Über eine Fortsetzung wird noch nachgedacht. Aber zunächst einmal habe sogar ich den jahreszeitlichen Ereignissen gemäße Verpflichtungen: Erma mam (das ist kleinmoritzisch und heißt in der Übersetzung: Erstmal was essen. Alles andere ist unwichtig.) Ich wünsche allen die dafür erforderliche Ruhe.
 
Sa, 19.12.2009 |  link | (2978) | 4 K | Ihr Kommentar | abgelegt: Ungleiche Brueder


vert   (20.12.09, 14:35)   (link)  
dann guten appetit und auf bald.


jean stubenzweig   (20.12.09, 15:10)   (link)  
Den Appetit verschlagen
hat's mir. Für das legendäre vorweihnachtliche patchworkfamiliäre Großvater-Essen kurz vor Kiel benötigte der winzige fünfköpfige Teil der Großkommune viereinhalb Stunden für die Anreise – mit der bewußt genutzten Bahn. Zurück dann, bei Zuständen wie in der Tokyoter Metro zur rush hour (Reservierungen sind im Regionalverkehr nicht möglich, auch dann nicht, wenn sich babies on board befinden), noch einmal genauso lang. Für 80 Kilometer. Ab minus ein Grad fällt bei der deutschen Bahn die Elektronik (inclusive der Fahrkartenautomaten) – und bei den Fahrgästen das Gehirn aus.
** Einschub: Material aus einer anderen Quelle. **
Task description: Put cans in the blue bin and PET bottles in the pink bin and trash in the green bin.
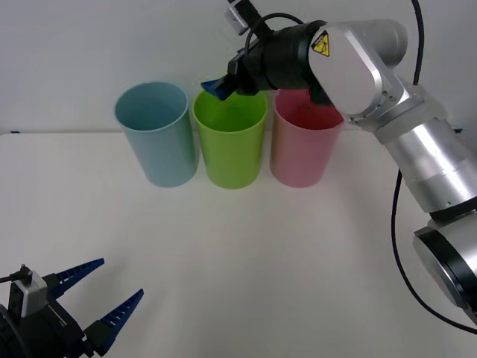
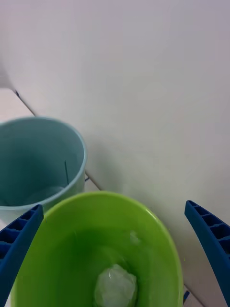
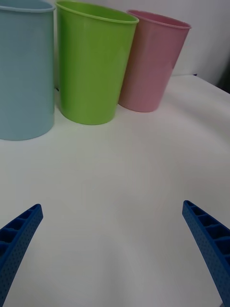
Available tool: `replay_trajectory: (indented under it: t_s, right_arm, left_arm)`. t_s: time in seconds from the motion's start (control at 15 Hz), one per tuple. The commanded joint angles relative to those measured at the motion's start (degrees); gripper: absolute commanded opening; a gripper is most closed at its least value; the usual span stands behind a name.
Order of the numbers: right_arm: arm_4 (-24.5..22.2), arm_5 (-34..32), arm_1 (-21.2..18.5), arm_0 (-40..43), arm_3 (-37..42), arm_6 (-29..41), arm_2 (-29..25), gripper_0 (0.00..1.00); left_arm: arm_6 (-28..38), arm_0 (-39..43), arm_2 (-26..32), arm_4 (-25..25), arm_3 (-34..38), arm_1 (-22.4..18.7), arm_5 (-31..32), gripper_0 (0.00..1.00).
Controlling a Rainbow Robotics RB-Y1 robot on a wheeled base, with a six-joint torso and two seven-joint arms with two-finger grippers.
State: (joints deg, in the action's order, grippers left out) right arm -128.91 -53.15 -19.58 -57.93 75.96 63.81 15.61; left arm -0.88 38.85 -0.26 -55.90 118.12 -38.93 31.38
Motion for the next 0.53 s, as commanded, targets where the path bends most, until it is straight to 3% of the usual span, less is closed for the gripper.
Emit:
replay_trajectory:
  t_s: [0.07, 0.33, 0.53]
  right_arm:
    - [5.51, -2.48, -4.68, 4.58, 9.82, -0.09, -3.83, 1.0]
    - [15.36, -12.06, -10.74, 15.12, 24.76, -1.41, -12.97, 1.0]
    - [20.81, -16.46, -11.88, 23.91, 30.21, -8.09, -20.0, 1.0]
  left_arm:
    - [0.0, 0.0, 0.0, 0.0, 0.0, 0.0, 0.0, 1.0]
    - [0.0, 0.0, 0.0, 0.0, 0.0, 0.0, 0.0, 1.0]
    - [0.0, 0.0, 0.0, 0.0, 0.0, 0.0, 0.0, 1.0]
Ich verschwinde in den Süden. Da ist's zwanzig Grad wärmer.


vert   (21.12.09, 00:34)   (link)  
trösten sie sich. ich hatte gestern 800km mit eingefrorener scheibenwischflüssigkeit (gepriesen sei die autoverleihbranche und insbesondere die firma ent*rpris*!) und durfte alle dreißig km zum scheibenwischen anhalten.
zurück bei schneesturm. autofahren wird überschätzt.

aber sie haben recht. die besagte bahnverbindung ist in jeder hinsicht ...verbesserungswürdig.


jean stubenzweig   (21.12.09, 03:43)   (link)  
Seltsam klingen die ...
Allzu oft in ihrer Selbstdarstellung heißt es: «... ausgezeichneter Kundendienst, Respekt vor den Mitarbeitern und Aufstiegschancen innerhalb des Unternehmens». Das macht nachdenklich. Oder vorsichtig?